▸ TASK BRIEF
What you return should be every line of the material, unchanged.

▸ DATA SEGMENT
"""
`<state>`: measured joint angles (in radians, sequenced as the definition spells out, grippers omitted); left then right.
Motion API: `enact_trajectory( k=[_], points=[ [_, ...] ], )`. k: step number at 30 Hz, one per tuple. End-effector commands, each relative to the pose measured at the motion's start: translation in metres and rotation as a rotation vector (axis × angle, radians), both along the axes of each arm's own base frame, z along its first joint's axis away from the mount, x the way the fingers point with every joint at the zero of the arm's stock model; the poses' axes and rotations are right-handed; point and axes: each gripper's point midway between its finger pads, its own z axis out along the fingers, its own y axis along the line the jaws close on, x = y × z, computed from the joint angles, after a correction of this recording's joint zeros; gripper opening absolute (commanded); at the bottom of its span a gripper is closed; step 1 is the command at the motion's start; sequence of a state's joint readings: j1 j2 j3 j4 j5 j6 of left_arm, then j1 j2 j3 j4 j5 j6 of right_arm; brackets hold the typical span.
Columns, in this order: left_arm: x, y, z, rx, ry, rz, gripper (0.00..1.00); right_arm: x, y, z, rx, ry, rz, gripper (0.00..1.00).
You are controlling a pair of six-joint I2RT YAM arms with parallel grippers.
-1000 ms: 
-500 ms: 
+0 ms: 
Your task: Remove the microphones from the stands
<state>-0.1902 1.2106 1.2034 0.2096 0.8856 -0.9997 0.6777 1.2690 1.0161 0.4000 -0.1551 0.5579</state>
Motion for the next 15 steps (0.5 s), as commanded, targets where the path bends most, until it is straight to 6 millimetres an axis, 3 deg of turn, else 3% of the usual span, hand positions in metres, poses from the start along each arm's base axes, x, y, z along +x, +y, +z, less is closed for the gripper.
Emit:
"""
▸ WORKED SOLUTION
`<state>`: measured joint angles (in radians, sequenced as the definition spells out, grippers omitted); left then right.
Motion API: `enact_trajectory( k=[_], points=[ [_, ...] ], )`. k: step number at 30 Hz, one per tuple. End-effector commands, each relative to the pose measured at the motion's start: translation in metres and rotation as a rotation vector (axis × angle, radians), both along the axes of each arm's own base frame, z along its first joint's axis away from the mount, x the way the fingers point with every joint at the zero of the arm's stock model; the poses' axes and rotations are right-handed; point and axes: each gripper's point midway between its finger pads, its own z axis out along the fingers, its own y axis along the line the jaws close on, x = y × z, computed from the joint angles, after a correction of this recording's joint zeros; gripper opening absolute (commanded); at the bottom of its span a gripper is closed; step 1 is the command at the motion's start; sequence of a state's joint readings: j1 j2 j3 j4 j5 j6 of left_arm, then j1 j2 j3 j4 j5 j6 of right_arm; brackets hold the typical span.
Columns, in this order: left_arm: x, y, z, rx, ry, rz, gripper (0.00..1.00); right_arm: x, y, z, rx, ry, rz, gripper (0.00..1.00).
You are controlling a pair of six-joint I2RT YAM arms with parallel grippers.
-1000 ms: 
-500 ms: 
+0 ms: 
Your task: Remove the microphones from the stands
<state>-0.1902 1.2106 1.2034 0.2096 0.8856 -0.9997 0.6777 1.2690 1.0161 0.4000 -0.1551 0.5579</state>
Motion for the next 15 steps (0.5 s), as commanded, targets where the path bends most, until it is straight to 6 millimetres an axis, 3 deg of turn, else 3% of the usual span, hand positions in metres, poses from the start along each arm's base axes, x, y, z along +x, +y, +z, less is closed for the gripper.
Emit:

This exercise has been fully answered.